• **ACTIVITY**
Excluding pictures, what does the listing below contain from the line with "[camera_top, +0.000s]" up to and including the line with "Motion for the", word for word?

• **MATERIAL PROVIDED**
──────
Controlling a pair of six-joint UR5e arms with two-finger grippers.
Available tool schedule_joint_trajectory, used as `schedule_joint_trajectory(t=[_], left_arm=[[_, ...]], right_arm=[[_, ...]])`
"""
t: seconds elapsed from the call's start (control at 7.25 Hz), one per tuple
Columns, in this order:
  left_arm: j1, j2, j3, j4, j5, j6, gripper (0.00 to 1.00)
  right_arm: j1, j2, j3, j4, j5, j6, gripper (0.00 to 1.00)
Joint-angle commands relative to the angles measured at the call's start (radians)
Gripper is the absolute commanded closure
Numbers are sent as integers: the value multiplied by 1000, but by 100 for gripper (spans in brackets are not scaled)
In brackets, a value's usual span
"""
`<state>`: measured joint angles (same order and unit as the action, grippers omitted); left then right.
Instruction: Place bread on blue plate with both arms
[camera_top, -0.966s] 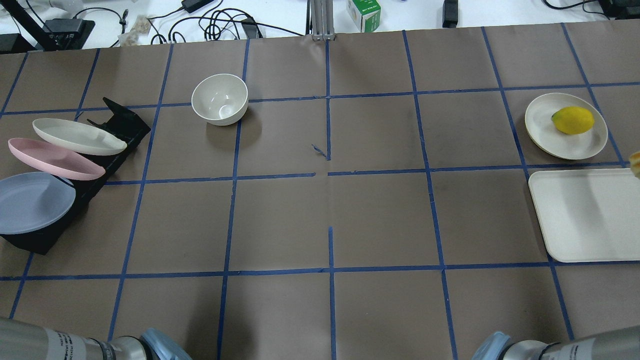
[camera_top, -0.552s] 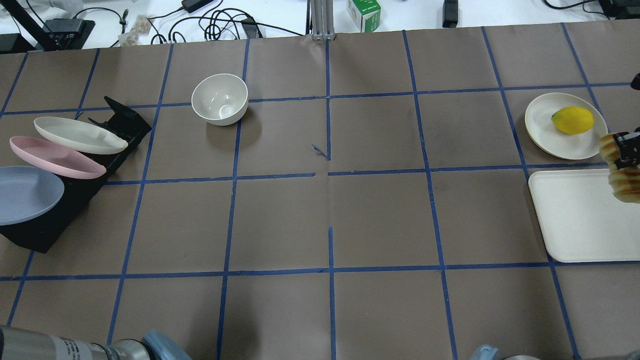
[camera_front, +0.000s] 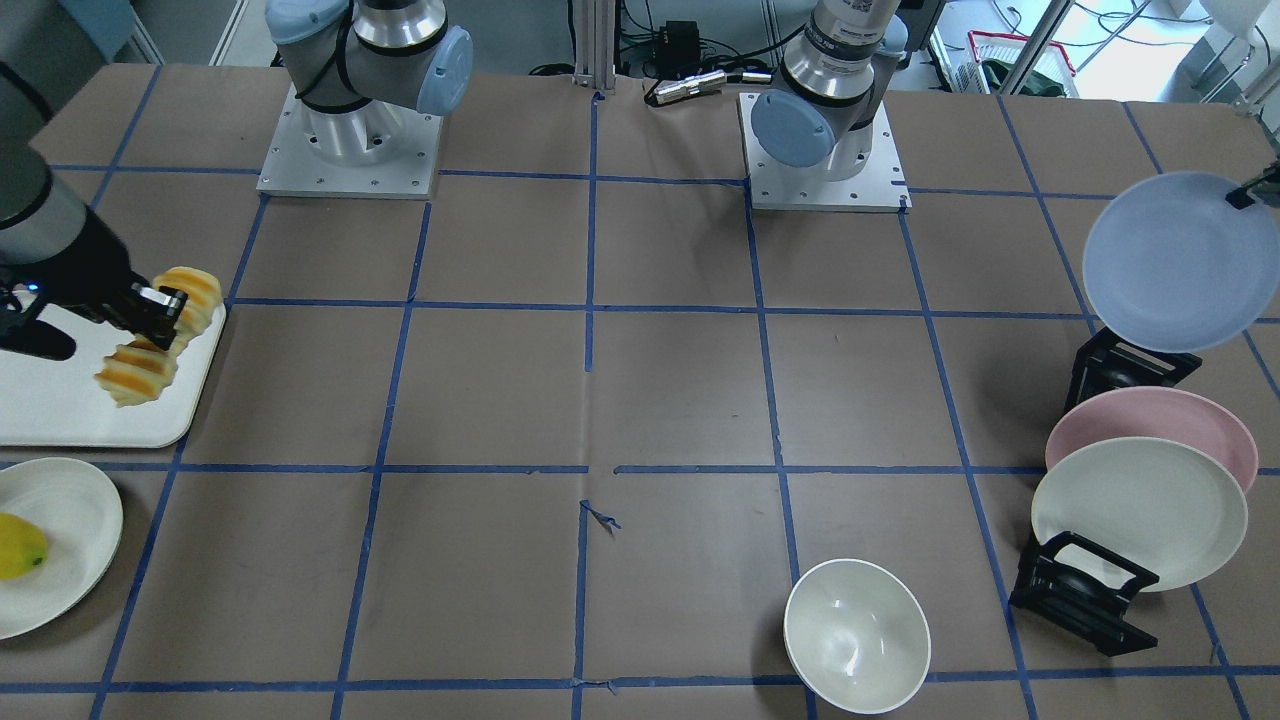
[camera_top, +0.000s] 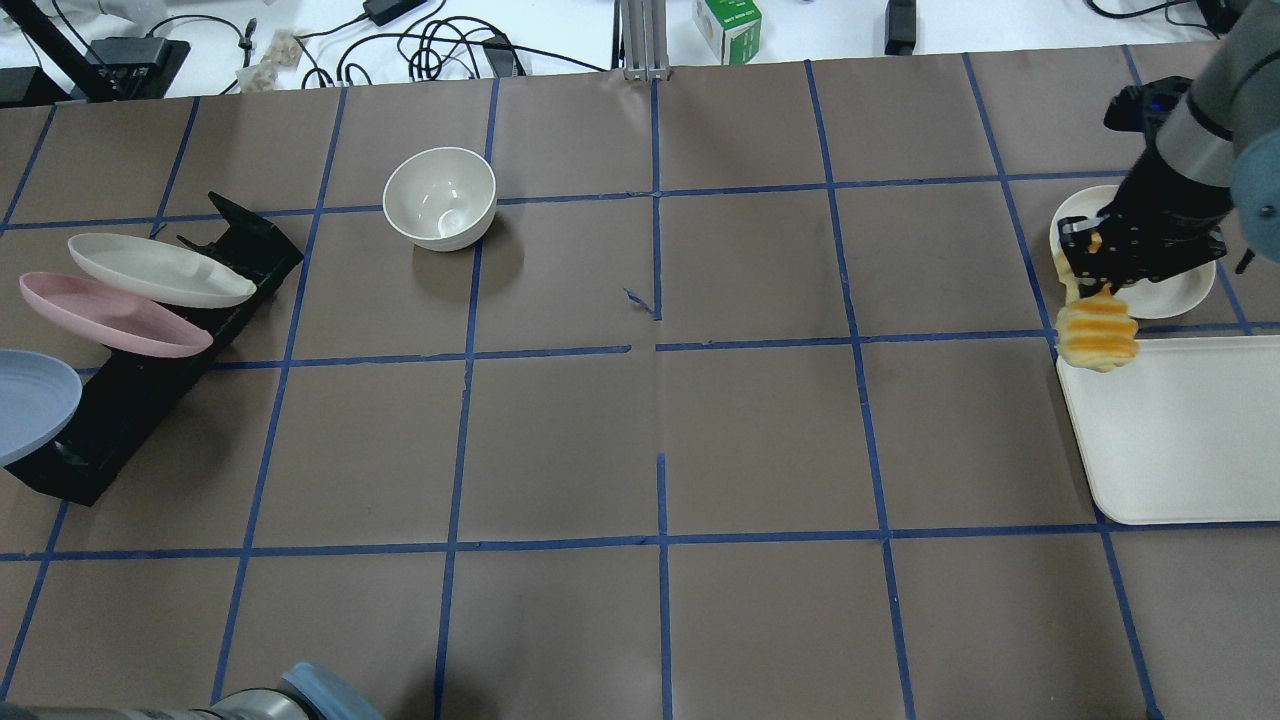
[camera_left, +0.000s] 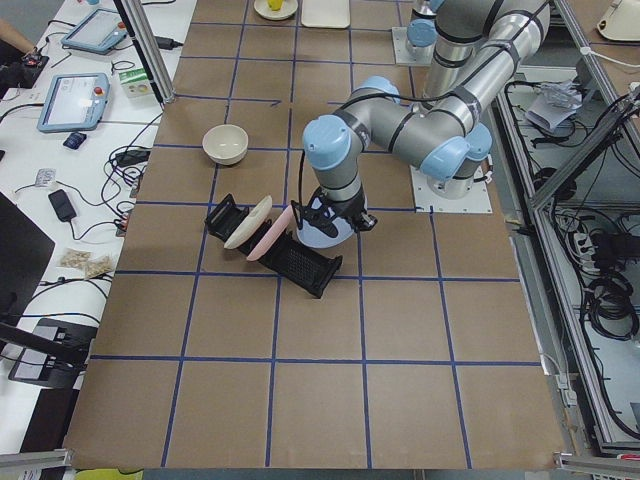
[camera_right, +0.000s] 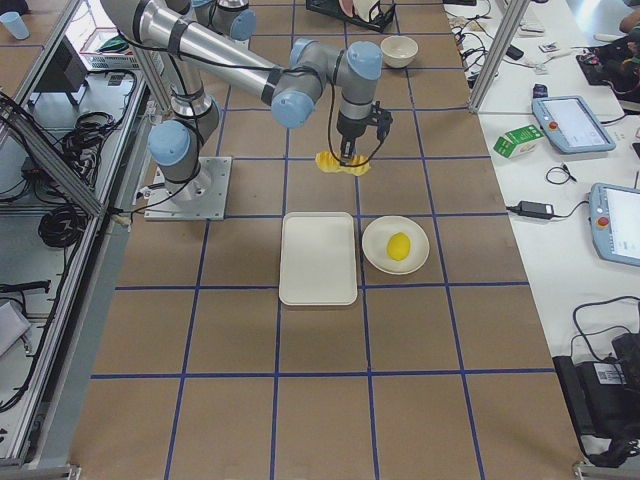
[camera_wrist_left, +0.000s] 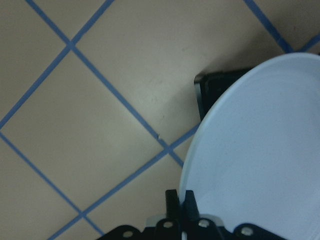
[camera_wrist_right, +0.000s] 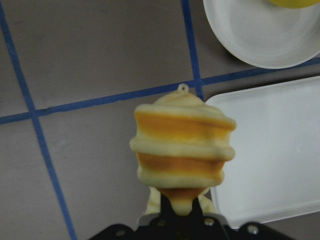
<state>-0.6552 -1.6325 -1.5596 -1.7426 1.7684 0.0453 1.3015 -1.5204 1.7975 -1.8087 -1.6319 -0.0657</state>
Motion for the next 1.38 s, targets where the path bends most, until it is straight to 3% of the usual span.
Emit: schedule_joint_trajectory(t=[0.0, 0.28, 0.41, 0.69, 0.97, 1.1, 1.24], left_arm=[[-70, 83, -31, -124, -50, -21, 100], [-316, 100, -69, -108, -127, -144, 100], [-413, 89, -79, -71, -221, -148, 100], [-603, 56, -182, 128, -358, -153, 100], [-830, 51, -371, 425, -373, -287, 100], [-927, 21, -420, 634, -377, -344, 100], [-993, -36, -433, 720, -386, -419, 100]], right_arm=[[173, -3, -47, 6, 3, 205, 100], [266, 29, -79, 5, 44, 350, 100], [284, 42, -79, 2, 93, 419, 100], [307, 77, -107, 5, 141, 443, 100], [384, 142, -186, 17, 129, 449, 100], [421, 169, -208, 17, 126, 448, 100], [448, 199, -211, 3, 122, 429, 100]])
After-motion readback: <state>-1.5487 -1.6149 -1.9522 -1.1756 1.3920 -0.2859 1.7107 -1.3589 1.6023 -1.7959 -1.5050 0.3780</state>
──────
• **YOUR RESPONSE**
[camera_top, +0.000s] 
[camera_left, +0.000s] 
[camera_right, +0.000s] 
[camera_wrist_left, +0.000s] 
[camera_wrist_right, +0.000s] 
<state>-0.6552 -1.6325 -1.5596 -1.7426 1.7684 0.0453 1.3015 -1.5204 1.7975 -1.8087 -1.6319 -0.0657</state>
Motion for the next 1.38 s, targets where the path bends most, until it is straight to 3% of the usual span.

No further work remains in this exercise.